What do you think the highlighted red does? Does your script not bark at you a syntax error?

Please, try:

perl $BIN_DIR/karthi.pl $FILE > $DATA_DIR/ZA1P.NDM.SAMPLE.INTERFACE.GRP.sample

Yep, thanks that is working. A last correction i need is i don't need the date separate "/" in Lastsignon.

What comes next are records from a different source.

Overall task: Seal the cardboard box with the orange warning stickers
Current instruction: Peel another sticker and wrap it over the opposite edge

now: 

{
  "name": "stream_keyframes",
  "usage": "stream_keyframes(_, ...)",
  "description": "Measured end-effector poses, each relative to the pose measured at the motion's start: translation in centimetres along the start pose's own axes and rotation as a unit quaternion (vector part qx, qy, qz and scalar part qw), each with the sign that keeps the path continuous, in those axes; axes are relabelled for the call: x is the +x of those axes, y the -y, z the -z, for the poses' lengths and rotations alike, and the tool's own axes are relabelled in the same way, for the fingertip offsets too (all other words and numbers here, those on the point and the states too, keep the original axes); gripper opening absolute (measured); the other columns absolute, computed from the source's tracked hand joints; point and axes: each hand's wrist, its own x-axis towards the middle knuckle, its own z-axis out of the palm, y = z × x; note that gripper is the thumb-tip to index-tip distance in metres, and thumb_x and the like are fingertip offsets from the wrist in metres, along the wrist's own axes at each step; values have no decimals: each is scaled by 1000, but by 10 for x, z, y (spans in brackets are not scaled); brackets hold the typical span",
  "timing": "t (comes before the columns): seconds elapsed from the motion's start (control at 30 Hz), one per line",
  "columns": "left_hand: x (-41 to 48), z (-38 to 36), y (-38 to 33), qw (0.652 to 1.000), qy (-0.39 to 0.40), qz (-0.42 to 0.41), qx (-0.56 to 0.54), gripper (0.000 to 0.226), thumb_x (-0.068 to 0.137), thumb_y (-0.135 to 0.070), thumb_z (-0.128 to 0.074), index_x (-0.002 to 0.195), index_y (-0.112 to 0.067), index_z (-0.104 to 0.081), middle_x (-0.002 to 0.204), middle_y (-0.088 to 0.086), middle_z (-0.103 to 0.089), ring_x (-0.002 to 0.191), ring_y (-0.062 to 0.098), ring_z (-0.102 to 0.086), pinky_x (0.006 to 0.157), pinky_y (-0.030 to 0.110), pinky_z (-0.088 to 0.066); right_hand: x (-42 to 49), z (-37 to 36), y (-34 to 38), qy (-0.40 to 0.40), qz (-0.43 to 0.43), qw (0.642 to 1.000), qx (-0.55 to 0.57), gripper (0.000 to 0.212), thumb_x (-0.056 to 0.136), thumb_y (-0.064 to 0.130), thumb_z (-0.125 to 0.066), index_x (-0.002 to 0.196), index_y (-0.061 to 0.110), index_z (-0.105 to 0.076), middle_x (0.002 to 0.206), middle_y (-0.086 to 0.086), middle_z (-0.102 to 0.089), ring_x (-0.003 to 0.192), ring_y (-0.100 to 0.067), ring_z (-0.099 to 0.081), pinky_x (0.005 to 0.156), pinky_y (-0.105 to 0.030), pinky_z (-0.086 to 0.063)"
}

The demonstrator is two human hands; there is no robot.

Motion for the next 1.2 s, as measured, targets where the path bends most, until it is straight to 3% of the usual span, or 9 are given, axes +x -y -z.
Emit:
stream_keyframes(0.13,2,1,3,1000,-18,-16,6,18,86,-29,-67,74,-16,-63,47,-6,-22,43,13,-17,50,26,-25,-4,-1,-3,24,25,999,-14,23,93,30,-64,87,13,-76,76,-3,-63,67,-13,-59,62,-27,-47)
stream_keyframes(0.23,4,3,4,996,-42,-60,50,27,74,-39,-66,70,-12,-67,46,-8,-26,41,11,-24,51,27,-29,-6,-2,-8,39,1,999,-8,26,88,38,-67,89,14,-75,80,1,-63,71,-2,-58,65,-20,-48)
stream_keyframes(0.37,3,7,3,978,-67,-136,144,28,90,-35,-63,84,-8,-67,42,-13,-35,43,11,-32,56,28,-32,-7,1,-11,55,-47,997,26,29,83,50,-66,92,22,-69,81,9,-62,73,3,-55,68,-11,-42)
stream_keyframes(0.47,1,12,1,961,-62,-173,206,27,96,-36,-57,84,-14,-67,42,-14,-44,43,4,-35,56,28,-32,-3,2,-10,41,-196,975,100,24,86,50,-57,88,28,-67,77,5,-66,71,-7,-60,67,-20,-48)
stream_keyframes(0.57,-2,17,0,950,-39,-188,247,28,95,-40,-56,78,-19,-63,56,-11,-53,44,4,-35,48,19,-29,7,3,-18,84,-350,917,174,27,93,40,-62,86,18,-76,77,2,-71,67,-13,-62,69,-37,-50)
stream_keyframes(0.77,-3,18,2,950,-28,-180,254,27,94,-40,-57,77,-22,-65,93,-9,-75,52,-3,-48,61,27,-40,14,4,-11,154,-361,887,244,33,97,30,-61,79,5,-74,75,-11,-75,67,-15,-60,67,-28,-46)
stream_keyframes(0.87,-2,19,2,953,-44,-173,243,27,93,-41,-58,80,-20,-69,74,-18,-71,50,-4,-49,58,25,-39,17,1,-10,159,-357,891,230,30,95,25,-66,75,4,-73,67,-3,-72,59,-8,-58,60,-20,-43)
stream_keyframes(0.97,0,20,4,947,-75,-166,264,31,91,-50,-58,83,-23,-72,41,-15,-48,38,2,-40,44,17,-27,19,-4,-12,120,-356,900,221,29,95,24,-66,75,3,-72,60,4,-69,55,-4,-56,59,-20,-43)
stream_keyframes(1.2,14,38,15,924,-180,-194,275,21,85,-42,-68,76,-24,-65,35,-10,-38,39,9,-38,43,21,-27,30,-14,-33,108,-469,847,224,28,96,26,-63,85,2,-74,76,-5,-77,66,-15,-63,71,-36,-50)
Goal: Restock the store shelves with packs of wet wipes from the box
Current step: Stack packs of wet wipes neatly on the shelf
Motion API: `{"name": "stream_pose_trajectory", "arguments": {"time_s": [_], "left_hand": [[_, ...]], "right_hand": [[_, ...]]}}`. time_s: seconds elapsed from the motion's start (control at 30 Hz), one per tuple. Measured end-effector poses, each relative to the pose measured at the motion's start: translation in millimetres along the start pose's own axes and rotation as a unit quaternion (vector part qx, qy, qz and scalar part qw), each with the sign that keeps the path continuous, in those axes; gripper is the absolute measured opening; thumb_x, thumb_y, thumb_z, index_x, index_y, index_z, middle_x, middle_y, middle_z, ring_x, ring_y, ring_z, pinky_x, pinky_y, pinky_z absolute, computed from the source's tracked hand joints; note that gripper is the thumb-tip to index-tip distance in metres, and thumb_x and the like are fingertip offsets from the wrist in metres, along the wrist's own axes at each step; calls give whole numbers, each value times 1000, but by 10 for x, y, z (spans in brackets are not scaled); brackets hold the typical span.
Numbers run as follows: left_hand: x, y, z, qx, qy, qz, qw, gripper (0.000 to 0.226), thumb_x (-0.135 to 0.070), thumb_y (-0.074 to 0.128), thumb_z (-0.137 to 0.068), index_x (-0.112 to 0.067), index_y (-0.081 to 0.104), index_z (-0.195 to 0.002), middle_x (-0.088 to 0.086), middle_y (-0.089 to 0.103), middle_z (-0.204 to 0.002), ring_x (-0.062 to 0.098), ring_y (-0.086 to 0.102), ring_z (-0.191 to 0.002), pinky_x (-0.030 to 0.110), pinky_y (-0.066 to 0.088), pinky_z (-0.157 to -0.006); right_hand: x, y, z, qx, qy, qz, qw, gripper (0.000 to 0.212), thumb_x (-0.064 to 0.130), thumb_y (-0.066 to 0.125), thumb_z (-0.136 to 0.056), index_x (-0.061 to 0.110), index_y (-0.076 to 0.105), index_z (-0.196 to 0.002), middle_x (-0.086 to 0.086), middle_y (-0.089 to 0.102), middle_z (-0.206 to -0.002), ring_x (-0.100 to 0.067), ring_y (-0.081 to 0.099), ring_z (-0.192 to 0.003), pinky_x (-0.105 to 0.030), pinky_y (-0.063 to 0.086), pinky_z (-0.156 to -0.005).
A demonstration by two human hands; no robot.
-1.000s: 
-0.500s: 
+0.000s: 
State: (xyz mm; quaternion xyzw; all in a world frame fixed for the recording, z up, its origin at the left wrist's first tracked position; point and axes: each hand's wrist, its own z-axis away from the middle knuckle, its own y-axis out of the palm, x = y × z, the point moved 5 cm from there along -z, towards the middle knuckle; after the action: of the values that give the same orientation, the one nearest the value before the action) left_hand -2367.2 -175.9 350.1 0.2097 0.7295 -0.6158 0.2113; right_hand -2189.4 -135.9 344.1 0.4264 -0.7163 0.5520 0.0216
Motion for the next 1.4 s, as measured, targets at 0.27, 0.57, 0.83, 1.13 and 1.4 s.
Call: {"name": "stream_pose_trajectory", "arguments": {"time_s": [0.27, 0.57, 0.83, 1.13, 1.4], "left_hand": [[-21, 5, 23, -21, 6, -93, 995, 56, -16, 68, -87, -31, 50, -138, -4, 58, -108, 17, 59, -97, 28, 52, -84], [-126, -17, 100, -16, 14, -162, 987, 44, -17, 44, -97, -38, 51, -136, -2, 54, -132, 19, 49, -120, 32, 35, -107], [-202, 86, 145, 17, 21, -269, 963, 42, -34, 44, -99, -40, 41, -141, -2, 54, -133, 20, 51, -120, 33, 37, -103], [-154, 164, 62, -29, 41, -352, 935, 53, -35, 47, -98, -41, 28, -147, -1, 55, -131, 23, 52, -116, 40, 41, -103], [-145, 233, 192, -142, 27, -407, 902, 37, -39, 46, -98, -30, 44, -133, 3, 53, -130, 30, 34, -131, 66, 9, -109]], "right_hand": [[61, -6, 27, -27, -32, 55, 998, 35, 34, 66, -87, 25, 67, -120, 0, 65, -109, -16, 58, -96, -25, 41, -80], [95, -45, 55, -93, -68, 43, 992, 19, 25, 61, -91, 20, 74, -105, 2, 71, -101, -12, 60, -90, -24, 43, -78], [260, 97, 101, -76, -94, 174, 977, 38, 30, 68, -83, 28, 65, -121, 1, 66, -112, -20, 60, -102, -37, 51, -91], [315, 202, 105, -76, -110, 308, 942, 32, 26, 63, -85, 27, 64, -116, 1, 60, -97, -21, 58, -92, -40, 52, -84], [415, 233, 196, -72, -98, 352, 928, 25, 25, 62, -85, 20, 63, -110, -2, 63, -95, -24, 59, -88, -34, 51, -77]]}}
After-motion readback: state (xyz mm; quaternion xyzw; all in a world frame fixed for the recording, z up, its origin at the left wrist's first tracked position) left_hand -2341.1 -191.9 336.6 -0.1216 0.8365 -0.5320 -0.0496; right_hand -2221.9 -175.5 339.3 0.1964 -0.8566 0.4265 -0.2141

YYYYDDMM without "/" is fine..

---------- Post updated at 11:52 PM ---------- Previous update was at 11:35 PM ----------

I'm getting the below error but output is created.

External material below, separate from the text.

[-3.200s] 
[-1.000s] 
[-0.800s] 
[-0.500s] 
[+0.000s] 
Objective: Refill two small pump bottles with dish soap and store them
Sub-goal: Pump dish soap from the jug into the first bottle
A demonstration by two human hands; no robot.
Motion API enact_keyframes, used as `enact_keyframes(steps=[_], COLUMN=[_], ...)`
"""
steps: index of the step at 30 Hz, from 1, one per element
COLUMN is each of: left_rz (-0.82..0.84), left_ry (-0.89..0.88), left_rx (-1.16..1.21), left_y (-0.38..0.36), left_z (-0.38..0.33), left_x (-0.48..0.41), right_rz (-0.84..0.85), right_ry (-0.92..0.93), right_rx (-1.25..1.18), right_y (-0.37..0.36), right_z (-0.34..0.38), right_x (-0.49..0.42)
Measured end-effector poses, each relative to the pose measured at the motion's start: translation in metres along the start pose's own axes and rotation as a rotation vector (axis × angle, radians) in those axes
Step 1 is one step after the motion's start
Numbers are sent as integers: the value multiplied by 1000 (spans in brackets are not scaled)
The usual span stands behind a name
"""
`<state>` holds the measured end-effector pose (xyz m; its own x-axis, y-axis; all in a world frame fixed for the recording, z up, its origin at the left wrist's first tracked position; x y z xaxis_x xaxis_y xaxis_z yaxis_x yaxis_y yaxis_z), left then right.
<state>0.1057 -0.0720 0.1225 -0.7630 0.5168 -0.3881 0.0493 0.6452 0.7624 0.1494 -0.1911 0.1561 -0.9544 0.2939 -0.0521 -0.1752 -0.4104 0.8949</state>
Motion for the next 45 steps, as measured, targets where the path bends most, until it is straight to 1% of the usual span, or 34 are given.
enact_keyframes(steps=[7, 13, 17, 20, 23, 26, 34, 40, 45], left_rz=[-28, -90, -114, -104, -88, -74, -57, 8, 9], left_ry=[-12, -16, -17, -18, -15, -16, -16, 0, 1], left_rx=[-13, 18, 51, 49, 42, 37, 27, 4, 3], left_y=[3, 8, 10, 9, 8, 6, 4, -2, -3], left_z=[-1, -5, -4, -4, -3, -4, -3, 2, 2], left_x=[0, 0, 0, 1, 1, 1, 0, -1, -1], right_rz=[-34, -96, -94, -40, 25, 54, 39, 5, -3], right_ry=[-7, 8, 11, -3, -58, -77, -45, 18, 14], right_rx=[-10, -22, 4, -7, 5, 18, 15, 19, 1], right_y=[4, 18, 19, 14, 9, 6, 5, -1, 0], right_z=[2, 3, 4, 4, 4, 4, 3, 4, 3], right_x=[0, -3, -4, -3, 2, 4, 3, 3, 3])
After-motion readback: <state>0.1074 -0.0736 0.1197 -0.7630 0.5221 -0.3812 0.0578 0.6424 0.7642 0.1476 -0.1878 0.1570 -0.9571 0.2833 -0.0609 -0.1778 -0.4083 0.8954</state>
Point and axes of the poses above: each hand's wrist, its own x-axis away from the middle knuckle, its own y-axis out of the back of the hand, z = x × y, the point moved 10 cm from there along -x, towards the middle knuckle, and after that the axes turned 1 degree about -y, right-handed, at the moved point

Argument "12 22:14:36" isn't numeric in addition (+) at /home/all_adm/scripts/karthi.pl line 73, <$in> chunk 7.
Argument "12 21:52:45" isn't numeric in addition (+) at /home/all_adm/scripts/karthi.pl line 73, <$in> chunk 18.
Argument "12 04:31:52" isn't numeric in addition (+) at /home/all_adm/scripts/karthi.pl line 73, <$in> chunk 28.

In your original input the only example for `LastSignOn' was <ns5:LastSignOn>18/10/15</ns5:LastSignOn> , the others were `n/a' and they get converted to empty, as your output requirement.
Therefore the format expected in my code is DD/MM/YY which it gets rearranged as 2015/10/18 ; 15 getting added to the millennia we live in, as a bias.

It appears that your current input `LastSignOn' does not follow the original posted example, and therefore the code fails to do a proper date format. In order to fix it, the subroutine format_day() requires to know every possible format that the xml file is going to yield as a date.

Apologies, My LastSignOn tag has Date & Time. My requirement is only date in the format YYYYDDMM without any separator. Only 8 characters are allowed.

<ns5:LastSignOn>27/05/14 16:50:52</ns5:LastSignOn>

Please, drop in place the following substitution:

sub format_day {
    my $date = shift;
    my @date_bits = split '/|\s+', $date;
    if (scalar @date_bits < 3){
        return "";
    }
    return join "", ($date_bits[2]+2000, @date_bits[0,1]);
}

Hi Aia, thanks a lot for your help.. I got the output wat I required. Thanks once again. This thread is completed now.